Snap-on Terminates Joint Venture Operating Agreement with CIT; Snap-on Credit Operations Expected To Be Uninterrupted
KENOSHA, Wis. (BUSINESS WIRE) -- Snap-on Incorporated (NYSE: SNA), a leading global innovator, manufacturer and marketer of tools, diagnostics, equipment, software and service solutions for professional users, today announced that it has notified CIT of termination of the operating agreement between CIT and Snap-on relating to the parties' Snap-on Credit LLC joint venture, pursuant to Snap-on's rights to terminate under the agreement.
Snap-on and CIT are partners in Snap-on Credit LLC, which provides a broad range of financial services to Snap-on's U.S. franchisees and customers. The joint venture was established in 1999 and CIT has been the exclusive purchaser of the financing contracts originated by Snap-on Credit. Snap-on and CIT have been in ongoing discussions concerning a longer term new joint venture agreement. Both parties have agreed to continue these discussions. To the extent a mutually acceptable agreement can be reached, including CIT resolving its liquidity issues over a longer term, it is possible the parties could, at a later date, enter into a new joint venture agreement.
As a consequence of this termination, Snap-on will acquire CIT's interest in the joint venture for approximately $8.2 million, Snap-on Credit will become a wholly owned subsidiary of Snap-on Incorporated, and Snap-on Credit will continue to service the existing portfolio of contracts owned by CIT. The approximate outstanding balance of this portfolio is $834 million. Snap-on has no obligation to purchase the existing portfolio of contracts owned by CIT. The operations of Snap-on Credit are expected to be uninterrupted by this event and all activities surrounding the financing of extended credit contracts to customers, leases of shop equipment and loans to franchisees will continue without change. With respect to new contract originations, Snap-on Incorporated will provide the financing. Over the next twelve months, Snap-on estimates these incremental financing needs to approximate $450 million.

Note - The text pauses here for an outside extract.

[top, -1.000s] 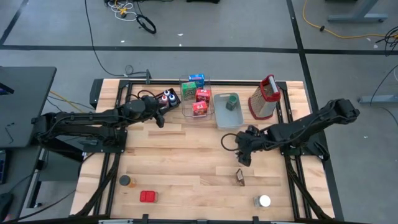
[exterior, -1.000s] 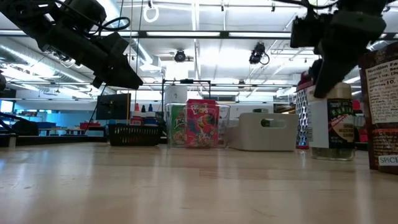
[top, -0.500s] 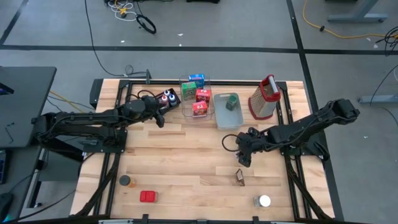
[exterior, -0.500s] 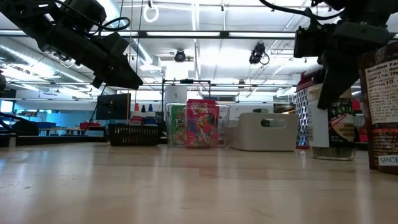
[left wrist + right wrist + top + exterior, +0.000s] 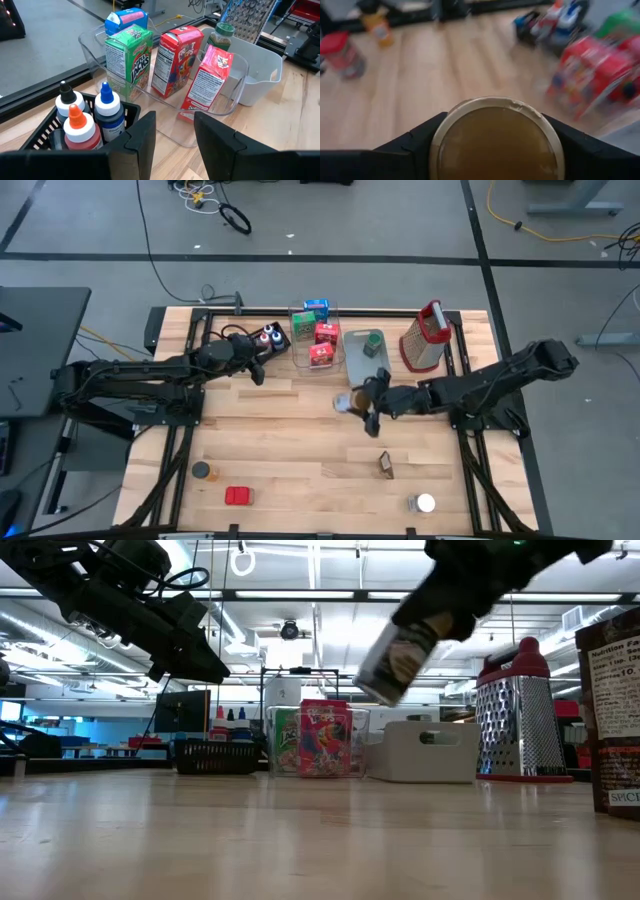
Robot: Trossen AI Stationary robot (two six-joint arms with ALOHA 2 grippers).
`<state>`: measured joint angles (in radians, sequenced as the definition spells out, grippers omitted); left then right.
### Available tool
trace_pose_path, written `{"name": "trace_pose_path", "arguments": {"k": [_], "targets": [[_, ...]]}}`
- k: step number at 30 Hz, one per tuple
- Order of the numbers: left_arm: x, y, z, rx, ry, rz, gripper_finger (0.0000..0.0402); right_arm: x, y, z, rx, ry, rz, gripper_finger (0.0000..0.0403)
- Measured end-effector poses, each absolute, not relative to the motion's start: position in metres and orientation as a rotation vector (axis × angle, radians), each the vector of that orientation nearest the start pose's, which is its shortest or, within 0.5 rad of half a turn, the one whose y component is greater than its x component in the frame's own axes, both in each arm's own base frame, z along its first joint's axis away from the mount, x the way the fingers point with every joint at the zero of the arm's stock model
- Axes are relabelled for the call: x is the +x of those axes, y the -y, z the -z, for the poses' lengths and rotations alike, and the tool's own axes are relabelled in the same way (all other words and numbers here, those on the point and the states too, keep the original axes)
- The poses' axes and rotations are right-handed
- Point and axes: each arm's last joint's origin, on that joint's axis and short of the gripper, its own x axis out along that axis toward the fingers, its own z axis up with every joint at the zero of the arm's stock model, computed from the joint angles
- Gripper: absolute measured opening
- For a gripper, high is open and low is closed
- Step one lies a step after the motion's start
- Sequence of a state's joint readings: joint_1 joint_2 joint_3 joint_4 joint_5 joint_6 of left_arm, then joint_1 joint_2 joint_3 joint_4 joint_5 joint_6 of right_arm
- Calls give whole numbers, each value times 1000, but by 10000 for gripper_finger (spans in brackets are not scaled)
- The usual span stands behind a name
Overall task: Pick & Place Kitchen Items
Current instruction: Put the brown spice bottle into the gray bin
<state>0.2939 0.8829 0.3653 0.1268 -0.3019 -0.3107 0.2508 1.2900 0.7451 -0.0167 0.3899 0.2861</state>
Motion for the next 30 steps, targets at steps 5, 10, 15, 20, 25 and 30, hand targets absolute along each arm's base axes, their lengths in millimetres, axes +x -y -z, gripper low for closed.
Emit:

Snap-on believes it has adequate financial resources to fully provide for the financing needs of Snap-on Credit including:
- Cash on hand as of July 4, 2009 of $525 million; Snap-on believes it will continue to generate free cash flow which could be deployed for financing Snap-on Credit;
- A $500 million bank credit facility, which also serves as a back-up credit facility for Snap-on's issuance of commercial paper. There is presently no commercial paper outstanding nor any amounts outstanding under these credit facilities;
- Snap-on believes it has further access to the public debt markets, should additional borrowings be necessary and Snap-on believes it could secure additional bank revolving credit capacity to fund Snap-on Credit should this be necessary.
Snap-on also anticipates that it will continue its regular quarterly cash dividend of $0.30 per share, which is subject to regular determination by the Board of Directors. Snap-on has paid consecutive quarterly cash dividends, without interruption or reduction, since 1939.

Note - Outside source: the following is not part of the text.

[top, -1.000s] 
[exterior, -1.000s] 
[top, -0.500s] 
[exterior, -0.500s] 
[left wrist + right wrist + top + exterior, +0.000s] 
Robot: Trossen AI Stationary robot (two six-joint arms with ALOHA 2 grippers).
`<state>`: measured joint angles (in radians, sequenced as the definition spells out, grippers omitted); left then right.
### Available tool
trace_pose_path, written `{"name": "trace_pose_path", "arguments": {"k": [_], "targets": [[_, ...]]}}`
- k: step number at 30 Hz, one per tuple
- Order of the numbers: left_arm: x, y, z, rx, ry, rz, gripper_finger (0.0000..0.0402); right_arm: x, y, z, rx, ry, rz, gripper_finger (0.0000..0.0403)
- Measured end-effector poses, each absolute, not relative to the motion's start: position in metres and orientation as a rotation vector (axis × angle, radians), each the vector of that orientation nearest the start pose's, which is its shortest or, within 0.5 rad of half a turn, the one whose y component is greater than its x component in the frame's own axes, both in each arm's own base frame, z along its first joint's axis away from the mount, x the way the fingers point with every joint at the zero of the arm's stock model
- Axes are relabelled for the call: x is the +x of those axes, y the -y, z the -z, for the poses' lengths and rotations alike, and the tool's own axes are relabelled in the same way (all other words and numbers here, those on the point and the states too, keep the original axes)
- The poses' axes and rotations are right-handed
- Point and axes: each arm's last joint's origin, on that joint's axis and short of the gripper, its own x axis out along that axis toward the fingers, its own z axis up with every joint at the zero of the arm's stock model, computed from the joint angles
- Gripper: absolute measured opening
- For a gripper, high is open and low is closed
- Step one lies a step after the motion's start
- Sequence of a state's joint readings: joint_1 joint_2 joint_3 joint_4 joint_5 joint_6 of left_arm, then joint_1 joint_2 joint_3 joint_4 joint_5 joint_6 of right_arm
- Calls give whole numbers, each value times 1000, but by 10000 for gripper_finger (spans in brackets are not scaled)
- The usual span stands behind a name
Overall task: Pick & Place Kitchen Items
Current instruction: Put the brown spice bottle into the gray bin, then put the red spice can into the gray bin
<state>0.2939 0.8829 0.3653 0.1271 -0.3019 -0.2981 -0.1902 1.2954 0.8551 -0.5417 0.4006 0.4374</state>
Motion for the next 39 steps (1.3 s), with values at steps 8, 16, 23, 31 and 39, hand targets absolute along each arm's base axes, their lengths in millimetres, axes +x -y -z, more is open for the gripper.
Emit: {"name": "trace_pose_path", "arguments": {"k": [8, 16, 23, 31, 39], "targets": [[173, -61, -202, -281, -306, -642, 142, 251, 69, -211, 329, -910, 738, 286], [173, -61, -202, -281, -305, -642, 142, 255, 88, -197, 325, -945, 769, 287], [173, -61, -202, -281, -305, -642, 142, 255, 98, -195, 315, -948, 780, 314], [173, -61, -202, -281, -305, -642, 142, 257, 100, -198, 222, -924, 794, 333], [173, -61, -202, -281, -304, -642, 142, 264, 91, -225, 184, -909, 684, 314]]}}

Snap-on will provide additional financial information as part of its second quarter earnings conference call scheduled for July 31, 2009.
Snap-on Incorporated is a leading global innovator, manufacturer and marketer of tools, diagnostics, equipment, software and service solutions for professional users. Products and services include hand and power tools, tool storage, diagnostics software, information and management systems, shop equipment and other solutions for vehicle dealerships and repair centers, as well as customers in industry, government, agriculture, aviation and natural resources. Products and services are sold through the company's franchisee, company-direct, distributor and Internet channels. Founded in 1920, Snap-on is a $2.9 billion, S&P 500 company headquartered in Kenosha, Wisconsin.
Statements in this news release that are not historical facts, including statements that (i) are in the future tense; (ii) include the words "expects," "anticipates," "intends," "approximates," or similar words that reference Snap-on or its management; (iii) are specifically identified as forward-looking; or (iv) describe Snap-on's or management's future outlook, plans, estimates, objectives or goals, are forward-looking statements within the meaning of the Private Securities Litigation Reform Act of 1995. Snap-on cautions the reader that this news release contains statements that are forward-looking in nature and were developed by management in good faith and, accordingly, are subject to risks and uncertainties regarding Snap-on's expected results that could cause (and in some cases have caused) actual results to differ materially from those described or contemplated in any forward-looking statement. Factors that may cause the company's actual results to differ materially from those contained in the forward-looking statements include those found in the company's reports filed with the Securities and Exchange Commission, including the information under the "Safe Harbor" and "Risk Factors" headings in its Annual Report on Form 10-K for the fiscal year ended January 3, 2009, and under "Management's Discussion and Analysis of Financial Condition and Results of Operations - Caution Regarding Forward-Looking Statements" in its Quarterly Report on Form 10-Q for the quarterly period ended April 4, 2009, which are incorporated herein by reference. Snap-on disclaims any responsibility to update any forward-looking statement provided in this news release, except as required by law.